Minggu, 23 Maret 2008

Struktur Piramida Terbalik, Itu Basi

Ketika mengikuti Pelatihan Jurnalistik Intensif IV di Lembaga Pers Dokter Sutomo (25 Maret-26 April 2008), ada banyak hal baru dan yang tak terduga disampaikan oleh pengajar. Para dosen yang semuanya dedengkot jurnalistik itu kadang-kadang memberikan materi yang rada nyeleneh. Mengenai struktur piramida terbalik misalnya. Menurut mereka, struktur piramida terbalik (menyajikan fakta terpenting di awal berita) itu sudah ketinggalan zaman.

"Itu sudah kuno. Sekarang tidak dipakai lagi itu," kata Atmakusumah. Masmimar Mangiang dan Maskun Iskandar, di kesempatan berbeda juga mengungkapkan hal yang sama. Ketiga dosen tersebut mengatakan, struktur piramida terbalik hanya mungkin dipakai untuk berita-berita pendek dalam sebuah koran. Nah, kalau berita-berita lain, terutama yang relatif panjang, bisa dipastikan strukturnya bukan piramida terbalik.



Sejarah Piramida Terbalik


Menurut Masmimar, munculnya media berawal ketika warga Amerika Serikat membutuhkan banyak informasi tentang jadwal keberangkatan dan ketibaan kapal yang tiba ke negeri tersebut. Ketika itu, AS banyak didatangi oleh bangsa-bangsa dari daratan Eropa dan distribusi informasi kian dibutuhkan. Kapal-kapal yang singgah ke benua ini pun semakin banyak. Saat itulah muncul selebaran dan pengumuman yang menjadi cikal bakal media cetak.

Sebelum 1890, struktur berita dalam media masih belum jelas. Tidak ada aturan baku alias terserah penulis. Sesudah 1890, Associated Press memulai struktur piramida terbalik, menyajikan informasi terpenting di awal berita. Hal ini dilatarbelakangi oleh dinamika masyarakat setempat yang mana penduduk AS saat itu sudah menjadi masyarakat industri dan banyak kesibukan sehingga waktu untuk membaca semakin sedikit. "Tetapi waktu itu model piramida terbaliknya beda. Info terpenting yaitu 5 W dan 1 H dijejalkan dalam lead sehingga lead-nya panjang," jelasnya.
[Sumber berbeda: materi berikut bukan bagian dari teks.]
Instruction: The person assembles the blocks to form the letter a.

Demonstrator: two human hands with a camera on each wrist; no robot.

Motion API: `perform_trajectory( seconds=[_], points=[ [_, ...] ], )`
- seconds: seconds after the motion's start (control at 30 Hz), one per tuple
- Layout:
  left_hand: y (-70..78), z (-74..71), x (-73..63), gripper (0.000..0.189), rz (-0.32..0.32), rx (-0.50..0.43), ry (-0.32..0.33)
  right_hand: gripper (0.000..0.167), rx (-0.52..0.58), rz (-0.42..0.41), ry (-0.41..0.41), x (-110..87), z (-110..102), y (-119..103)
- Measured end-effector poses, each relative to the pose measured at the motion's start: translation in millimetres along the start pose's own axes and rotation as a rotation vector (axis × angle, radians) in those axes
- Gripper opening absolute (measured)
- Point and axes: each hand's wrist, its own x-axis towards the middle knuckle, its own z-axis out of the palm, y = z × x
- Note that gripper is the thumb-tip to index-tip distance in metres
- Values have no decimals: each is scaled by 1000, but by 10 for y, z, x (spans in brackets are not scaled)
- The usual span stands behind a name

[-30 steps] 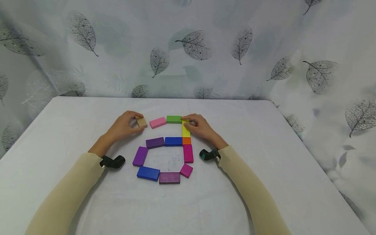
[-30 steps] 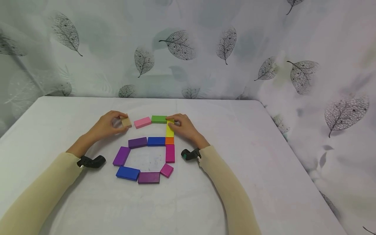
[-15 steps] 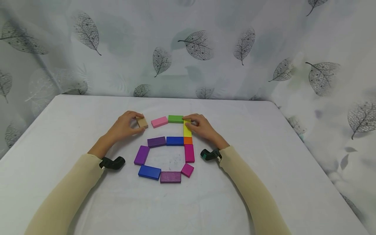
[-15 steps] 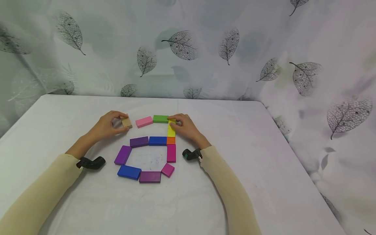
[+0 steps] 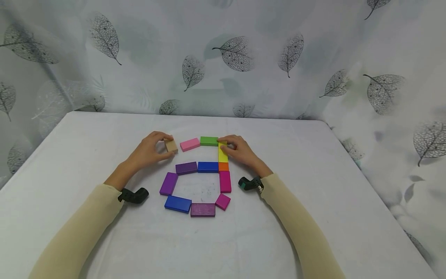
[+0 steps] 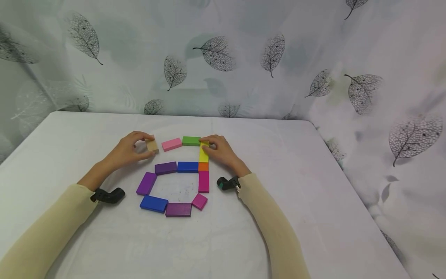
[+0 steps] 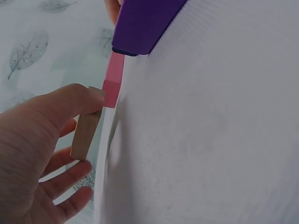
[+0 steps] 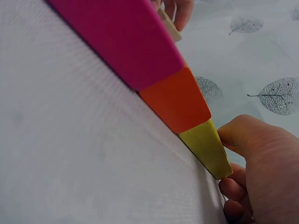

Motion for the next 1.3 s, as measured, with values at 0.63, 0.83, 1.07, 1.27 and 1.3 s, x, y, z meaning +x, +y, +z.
perform_trajectory(
  seconds=[0.63, 0.83, 1.07, 1.27, 1.3],
  points=[
    [268, 34, -30, 52, 119, 19, -5, 35, 13, 6, 3, 15, -2, 2],
    [341, 48, -48, 51, 144, 22, -8, 34, 17, 2, 7, 23, 12, 29],
    [459, 73, -88, 49, 183, 21, -5, 35, 24, -15, 4, 22, 19, 42],
    [550, 95, -109, 47, 223, 40, 2, 34, 19, 6, 2, 17, 14, 30],
    [558, 100, -111, 47, 232, 41, 4, 35, 19, 7, 2, 16, 14, 30]
  ],
)
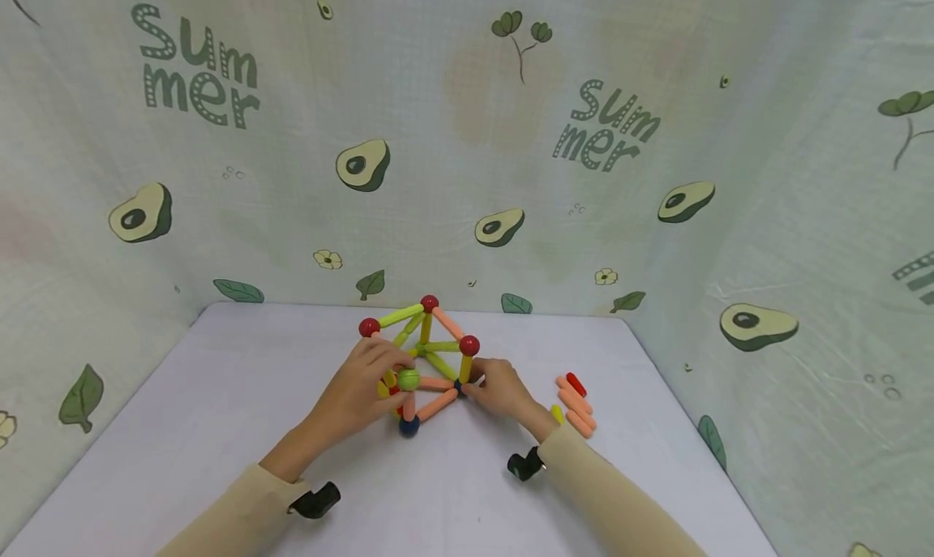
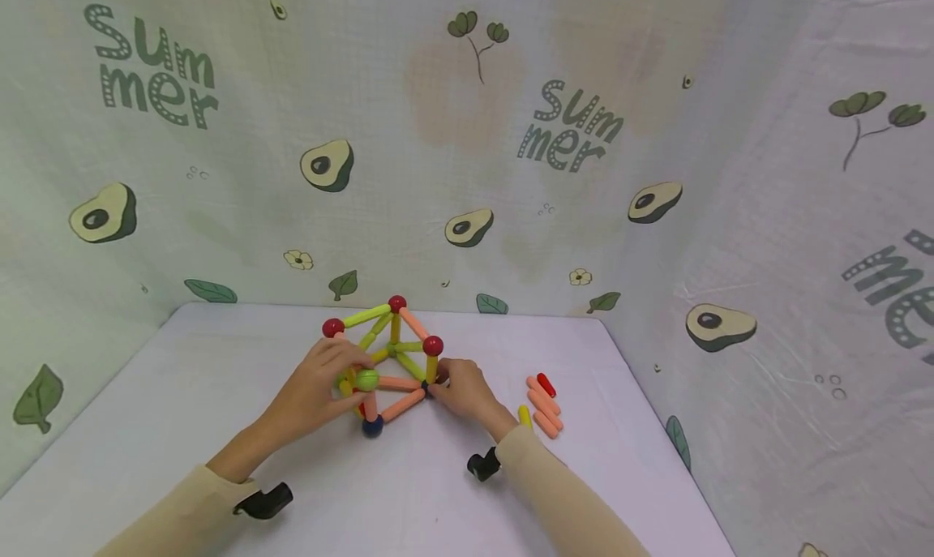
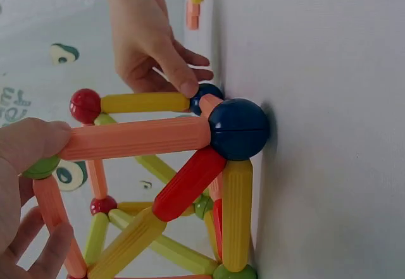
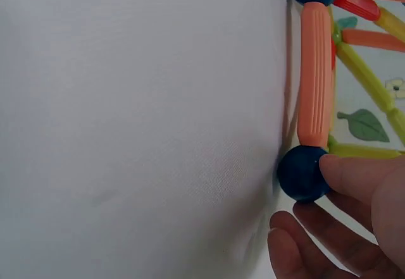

Kemudian, di tahun 1920, radio lahir. Kelahiran radio ini pun berpengaruh terhadap struktur piramida terbalik. Ketika itu, penyiar radio kesulitan dalam membaca berita karena lead-nya yang sangat panjang. Pada tahun 1922, piramida terbalik yang sebelumnya menjejalkan 5 W dan 1 H di awal berita diubah menjadi lebih singkat, hanya memasukkan 3 dari 5 W terpenting. Itulah yang dijadikan sebagai standar jurnalisme.

Menjelang akhir 1940, televisi ditemukan dan ikut menyiarkan berita. Kecepatan televisi dalam menyiarkan tak tertandingi oleh surat kabar harian, meskipun surat kabar harian terbit dua kali sehari. Banyak yang meramalkan masa-masa tersebut sebagai dekade matinya surat kabar harian. Namun, penggerak surat kabar harian tak kehabisan akal. Guna menyiasati masalah ini, struktur piramida terbalik kembali berubah. Dari yang awalnya piramida terbalik tunggal, menjadi piramida terbalik yang bersusun-susun.

"Peran berita dalam surat kabar harian bergeser. Dari yang awalnya mengabarkan dengan segera berubah ke menjelaskan suatu persoalan. Ketika itu, peran mengabarkan dengan segera sudah diambilalih oleh TV dan radio," jelasnya. Untuk peristiwa kecil, kata Masmimar, masih mungkin menggunakan struktur piramida terbalik tunggal. Namun, untuk peristiwa atau isu besar, itu tidak bisa lagi. Hard news pun menjadi semakin mirip feature.